● **WHAT YOU HAVE TO DO**: Line by line, copy the material that follows without leaving anything out.

• • •

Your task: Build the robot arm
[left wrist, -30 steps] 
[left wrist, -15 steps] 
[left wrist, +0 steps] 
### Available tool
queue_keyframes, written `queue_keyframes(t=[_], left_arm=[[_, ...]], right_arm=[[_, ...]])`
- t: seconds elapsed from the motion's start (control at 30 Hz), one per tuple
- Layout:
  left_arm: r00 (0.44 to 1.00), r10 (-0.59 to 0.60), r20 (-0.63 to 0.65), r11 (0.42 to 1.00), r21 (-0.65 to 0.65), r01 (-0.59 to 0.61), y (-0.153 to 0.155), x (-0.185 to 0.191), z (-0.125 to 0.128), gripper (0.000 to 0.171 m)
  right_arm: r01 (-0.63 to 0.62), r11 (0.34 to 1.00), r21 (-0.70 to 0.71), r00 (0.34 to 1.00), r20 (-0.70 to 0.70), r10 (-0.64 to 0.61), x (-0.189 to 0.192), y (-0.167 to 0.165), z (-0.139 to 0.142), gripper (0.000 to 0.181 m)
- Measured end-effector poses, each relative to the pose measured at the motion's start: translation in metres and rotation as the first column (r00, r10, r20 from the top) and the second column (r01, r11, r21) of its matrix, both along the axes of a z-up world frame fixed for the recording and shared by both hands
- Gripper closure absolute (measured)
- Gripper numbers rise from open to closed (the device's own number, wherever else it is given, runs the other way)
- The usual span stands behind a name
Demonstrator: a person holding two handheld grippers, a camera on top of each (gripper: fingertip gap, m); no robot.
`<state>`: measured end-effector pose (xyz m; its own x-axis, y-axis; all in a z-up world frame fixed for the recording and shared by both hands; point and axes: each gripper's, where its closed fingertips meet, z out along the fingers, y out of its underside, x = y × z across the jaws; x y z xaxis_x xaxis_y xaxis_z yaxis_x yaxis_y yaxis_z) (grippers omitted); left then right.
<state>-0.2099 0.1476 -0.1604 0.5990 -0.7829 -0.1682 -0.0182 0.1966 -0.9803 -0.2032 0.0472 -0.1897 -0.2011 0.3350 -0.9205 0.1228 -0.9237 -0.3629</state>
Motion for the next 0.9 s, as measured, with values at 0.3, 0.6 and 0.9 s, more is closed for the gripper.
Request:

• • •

● **EXERCISE SOLUTION**:
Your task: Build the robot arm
[left wrist, -30 steps] 
[left wrist, -15 steps] 
[left wrist, +0 steps] 
### Available tool
queue_keyframes, written `queue_keyframes(t=[_], left_arm=[[_, ...]], right_arm=[[_, ...]])`
- t: seconds elapsed from the motion's start (control at 30 Hz), one per tuple
- Layout:
  left_arm: r00 (0.44 to 1.00), r10 (-0.59 to 0.60), r20 (-0.63 to 0.65), r11 (0.42 to 1.00), r21 (-0.65 to 0.65), r01 (-0.59 to 0.61), y (-0.153 to 0.155), x (-0.185 to 0.191), z (-0.125 to 0.128), gripper (0.000 to 0.171 m)
  right_arm: r01 (-0.63 to 0.62), r11 (0.34 to 1.00), r21 (-0.70 to 0.71), r00 (0.34 to 1.00), r20 (-0.70 to 0.70), r10 (-0.64 to 0.61), x (-0.189 to 0.192), y (-0.167 to 0.165), z (-0.139 to 0.142), gripper (0.000 to 0.181 m)
- Measured end-effector poses, each relative to the pose measured at the motion's start: translation in metres and rotation as the first column (r00, r10, r20 from the top) and the second column (r01, r11, r21) of its matrix, both along the axes of a z-up world frame fixed for the recording and shared by both hands
- Gripper closure absolute (measured)
- Gripper numbers rise from open to closed (the device's own number, wherever else it is given, runs the other way)
- The usual span stands behind a name
Demonstrator: a person holding two handheld grippers, a camera on top of each (gripper: fingertip gap, m); no robot.
`<state>`: measured end-effector pose (xyz m; its own x-axis, y-axis; all in a z-up world frame fixed for the recording and shared by both hands; point and axes: each gripper's, where its closed fingertips meet, z out along the fingers, y out of its underside, x = y × z across the jaws; x y z xaxis_x xaxis_y xaxis_z yaxis_x yaxis_y yaxis_z) (grippers omitted); left then right.
<state>-0.2099 0.1476 -0.1604 0.5990 -0.7829 -0.1682 -0.0182 0.1966 -0.9803 -0.2032 0.0472 -0.1897 -0.2011 0.3350 -0.9205 0.1228 -0.9237 -0.3629</state>
Motion for the next 0.9 s, as measured, with values at 0.3, 0.6 and 0.9 s, more is closed for the gripper.
Request:

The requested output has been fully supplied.